Pedantically true but practically irrelevant; for a real world cage the
voltage differences will be small fractions of a volt.

"Your car is largely a Faraday cage but you can still be electrocuted if
a live wire is in contact with the chassis and you touch it while inside."

Why don't we conduct an experiment. You are saying it will only be a
small fraction of a volt, we'll put you in the car. lol

I notice you did not address what I actually wrote.

Yet another red herring from the red herring master; I would never call
a car a Faraday cage for a number of reasons.

Neither is a coax shield.

I notice you still did not address what I actually wrote.
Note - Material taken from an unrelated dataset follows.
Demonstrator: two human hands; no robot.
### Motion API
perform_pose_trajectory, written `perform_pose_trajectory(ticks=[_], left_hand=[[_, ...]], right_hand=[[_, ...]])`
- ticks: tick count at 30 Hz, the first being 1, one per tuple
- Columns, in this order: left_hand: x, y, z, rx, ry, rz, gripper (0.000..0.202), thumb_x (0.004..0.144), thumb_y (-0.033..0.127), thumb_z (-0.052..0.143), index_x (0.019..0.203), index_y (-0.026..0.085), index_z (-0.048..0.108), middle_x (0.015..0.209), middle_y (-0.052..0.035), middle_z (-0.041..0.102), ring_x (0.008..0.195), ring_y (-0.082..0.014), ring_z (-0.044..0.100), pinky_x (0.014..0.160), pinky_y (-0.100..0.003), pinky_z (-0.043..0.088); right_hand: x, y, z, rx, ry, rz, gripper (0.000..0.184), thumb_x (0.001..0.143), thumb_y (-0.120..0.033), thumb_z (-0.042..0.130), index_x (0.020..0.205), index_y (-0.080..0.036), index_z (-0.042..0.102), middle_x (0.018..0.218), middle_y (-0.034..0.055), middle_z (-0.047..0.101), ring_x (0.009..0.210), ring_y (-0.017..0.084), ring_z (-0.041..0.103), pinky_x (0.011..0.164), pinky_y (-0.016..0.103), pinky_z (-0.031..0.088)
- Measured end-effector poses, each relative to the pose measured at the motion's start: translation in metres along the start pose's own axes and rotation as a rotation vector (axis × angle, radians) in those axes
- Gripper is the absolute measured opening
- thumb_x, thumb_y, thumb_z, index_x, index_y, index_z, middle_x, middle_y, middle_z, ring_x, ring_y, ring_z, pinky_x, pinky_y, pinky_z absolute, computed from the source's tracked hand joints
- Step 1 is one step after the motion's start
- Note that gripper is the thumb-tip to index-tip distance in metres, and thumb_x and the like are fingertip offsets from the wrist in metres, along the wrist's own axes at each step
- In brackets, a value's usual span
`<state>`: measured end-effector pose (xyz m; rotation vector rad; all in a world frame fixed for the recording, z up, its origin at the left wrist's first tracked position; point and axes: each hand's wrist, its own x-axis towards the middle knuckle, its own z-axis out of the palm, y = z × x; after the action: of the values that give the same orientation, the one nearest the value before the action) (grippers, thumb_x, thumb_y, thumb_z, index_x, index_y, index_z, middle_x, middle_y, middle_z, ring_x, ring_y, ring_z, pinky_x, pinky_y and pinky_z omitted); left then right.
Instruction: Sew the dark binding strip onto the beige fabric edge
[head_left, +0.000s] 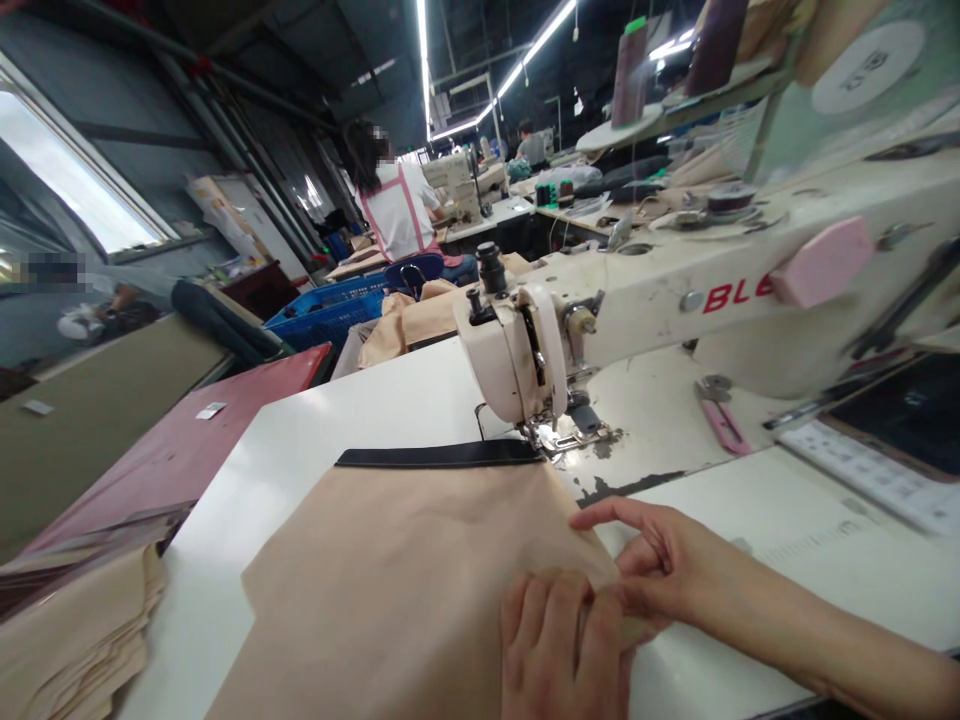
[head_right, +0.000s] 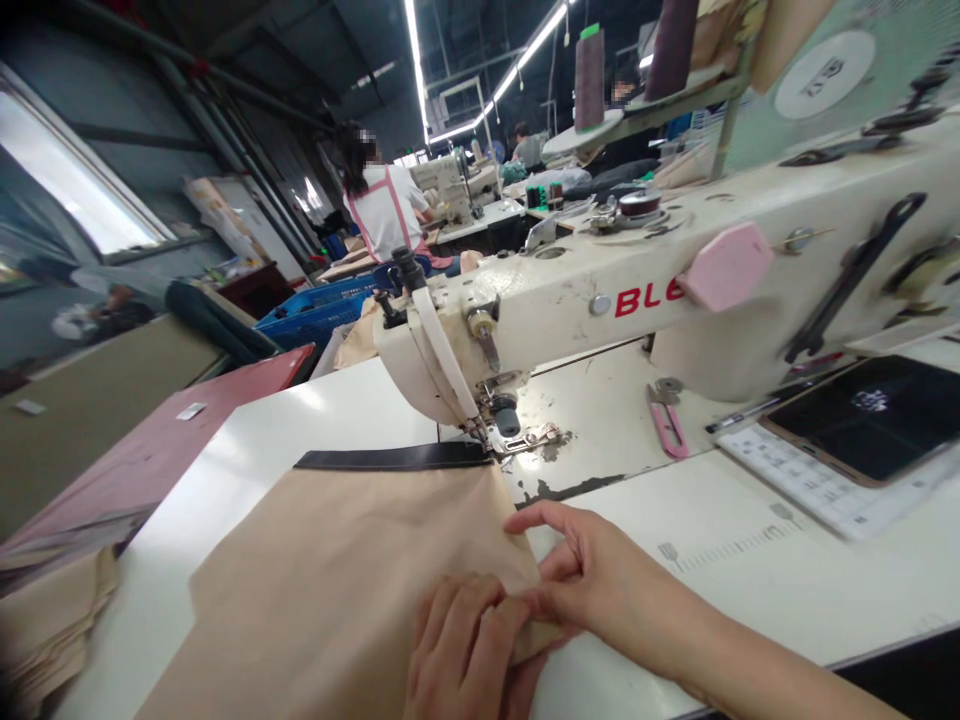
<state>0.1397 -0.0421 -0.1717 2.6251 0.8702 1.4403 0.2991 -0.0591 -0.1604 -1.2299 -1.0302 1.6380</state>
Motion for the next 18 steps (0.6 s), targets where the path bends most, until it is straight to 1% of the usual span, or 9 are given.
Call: perform_pose_trajectory(ticks=[4,7,8,10,11,13,14,16,18], left_hand=[[0.007,0.001,-0.002,-0.011,0.132,0.061,0.028,0.091,0.012,0.040,0.070,0.016,0.058,0.065,-0.0027,0.058,0.063,-0.0137,0.056,0.070,-0.028,0.044],[0.009,0.003,0.000,-0.094,0.200,0.081,0.031,0.090,0.009,0.042,0.063,0.016,0.055,0.056,0.0012,0.055,0.056,-0.0100,0.056,0.072,-0.026,0.047],[0.008,0.003,0.001,-0.114,0.228,0.054,0.033,0.090,0.008,0.042,0.061,0.017,0.054,0.054,0.0023,0.054,0.055,-0.0092,0.056,0.075,-0.026,0.048],[0.004,0.004,0.005,-0.134,0.248,-0.007,0.034,0.090,0.007,0.042,0.059,0.017,0.054,0.053,0.0032,0.054,0.055,-0.0084,0.056,0.083,-0.029,0.049],[0.002,0.003,0.006,-0.137,0.247,-0.019,0.034,0.089,0.007,0.043,0.059,0.017,0.054,0.053,0.0032,0.054,0.055,-0.0083,0.057,0.082,-0.029,0.049],[0.000,-0.001,0.005,-0.142,0.238,0.005,0.034,0.089,0.008,0.043,0.057,0.016,0.052,0.052,0.0028,0.054,0.052,-0.0077,0.055,0.067,-0.022,0.050],[0.002,-0.005,0.003,-0.157,0.201,0.053,0.037,0.090,0.010,0.042,0.055,0.016,0.051,0.050,0.0027,0.053,0.048,-0.0073,0.053,0.056,-0.018,0.047],[0.012,-0.016,-0.006,-0.198,0.000,0.169,0.041,0.093,0.018,0.039,0.053,0.016,0.048,0.048,0.0024,0.052,0.044,-0.0082,0.050,0.041,-0.017,0.038],[0.029,-0.031,-0.017,-0.168,-0.291,0.165,0.040,0.095,0.028,0.039,0.060,0.018,0.054,0.055,0.0006,0.057,0.050,-0.0116,0.055,0.045,-0.021,0.044]], right_hand=[[0.001,0.002,0.001,-0.036,0.016,-0.016,0.055,0.067,-0.029,0.068,0.115,-0.014,0.044,0.046,-0.0119,0.043,0.037,0.007,0.036,0.042,0.017,0.033],[-0.013,-0.001,0.003,-0.129,0.099,-0.078,0.044,0.076,-0.032,0.060,0.116,-0.017,0.047,0.063,-0.0025,0.057,0.056,0.014,0.055,0.057,0.026,0.047],[-0.019,-0.003,0.003,-0.250,0.143,-0.151,0.038,0.080,-0.028,0.056,0.117,-0.020,0.049,0.082,0.0032,0.062,0.075,0.017,0.060,0.071,0.030,0.049],[-0.031,-0.008,0.003,-0.623,0.204,-0.415,0.029,0.084,-0.021,0.054,0.113,-0.027,0.055,0.116,0.0055,0.055,0.107,0.020,0.052,0.092,0.032,0.042],[-0.035,-0.010,0.003,-0.830,0.188,-0.574,0.025,0.086,-0.018,0.054,0.109,-0.028,0.058,0.119,0.0046,0.054,0.111,0.019,0.050,0.096,0.031,0.040],[-0.037,-0.015,0.002,-1.091,0.082,-0.836,0.015,0.092,-0.020,0.050,0.100,-0.023,0.061,0.102,0.0054,0.062,0.099,0.017,0.057,0.088,0.026,0.046],[-0.036,-0.018,0.002,-1.120,0.013,-0.900,0.019,0.095,-0.022,0.043,0.096,-0.020,0.062,0.090,0.0055,0.064,0.089,0.017,0.060,0.083,0.025,0.049],[-0.030,-0.020,0.001,-1.156,-0.076,-0.956,0.040,0.100,-0.024,0.025,0.090,-0.016,0.063,0.077,0.0060,0.065,0.078,0.016,0.061,0.078,0.025,0.051],[-0.025,-0.017,-0.004,-1.218,-0.091,-1.022,0.050,0.101,-0.024,0.015,0.090,-0.015,0.063,0.076,0.0064,0.066,0.074,0.016,0.063,0.076,0.024,0.053]])
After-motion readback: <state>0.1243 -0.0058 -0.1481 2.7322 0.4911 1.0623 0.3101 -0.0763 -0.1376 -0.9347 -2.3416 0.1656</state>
Yet another red herring from the red herring master; I would never call
a coax shield a Faraday cage.




--
Jim Pennino

[Roger Hayter]

Jeff wrote:

On 04/08/2015 08:30, Jeff wrote:

But there is a difference. With the resistor load the current flowing
from the inner lead of the coax *must* (by Kirchoff's 1st law) balance
the current flowing on the shield inner surface. So there is no current
remaining to flow on the shield outer surface. No diagram needed.

For the case of the dipole, the load is no longer balanced with the
shield outer surface connected to one side and there is no requirement
for the current in the two arms to be equal. So in this case current
flows on the shield outer surface in an amount inversely proportional to
the impedance seen by the current in the antenna element and the shield.


No, the dipole is still balanced, just as it would be if it were fed by
twin wire balanced feeder. The power will ALL be applied to the dipole
and, if perfectly matched, will ALL be radiated (or lost as heat).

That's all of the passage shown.